╭──

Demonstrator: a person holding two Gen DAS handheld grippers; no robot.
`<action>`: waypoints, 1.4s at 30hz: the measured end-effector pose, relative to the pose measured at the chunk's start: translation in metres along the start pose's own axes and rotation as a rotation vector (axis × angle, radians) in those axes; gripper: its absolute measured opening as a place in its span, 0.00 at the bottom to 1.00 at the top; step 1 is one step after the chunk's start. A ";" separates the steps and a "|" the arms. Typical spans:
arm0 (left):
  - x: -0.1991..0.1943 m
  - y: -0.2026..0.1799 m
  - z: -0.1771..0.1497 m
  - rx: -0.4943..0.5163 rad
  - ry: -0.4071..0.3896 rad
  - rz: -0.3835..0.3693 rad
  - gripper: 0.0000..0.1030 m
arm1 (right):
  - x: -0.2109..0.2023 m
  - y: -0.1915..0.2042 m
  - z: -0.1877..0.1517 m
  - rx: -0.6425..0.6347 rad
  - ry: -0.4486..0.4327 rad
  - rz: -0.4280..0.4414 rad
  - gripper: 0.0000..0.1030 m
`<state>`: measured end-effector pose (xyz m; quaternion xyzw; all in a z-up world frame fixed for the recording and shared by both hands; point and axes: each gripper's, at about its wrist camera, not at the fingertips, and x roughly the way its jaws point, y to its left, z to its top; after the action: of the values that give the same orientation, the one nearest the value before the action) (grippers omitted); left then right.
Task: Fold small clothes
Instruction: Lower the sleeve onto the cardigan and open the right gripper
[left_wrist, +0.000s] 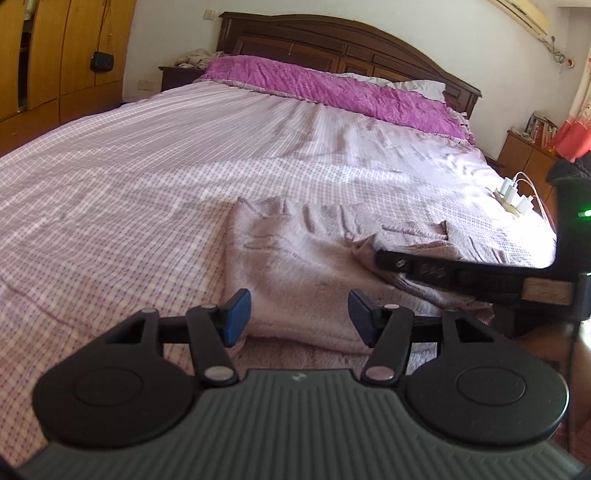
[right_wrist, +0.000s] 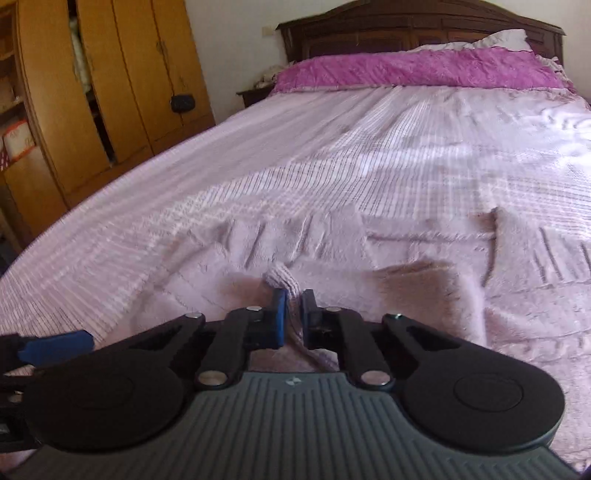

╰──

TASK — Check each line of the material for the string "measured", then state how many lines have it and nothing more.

OUTPUT FOR THIS TASK — 2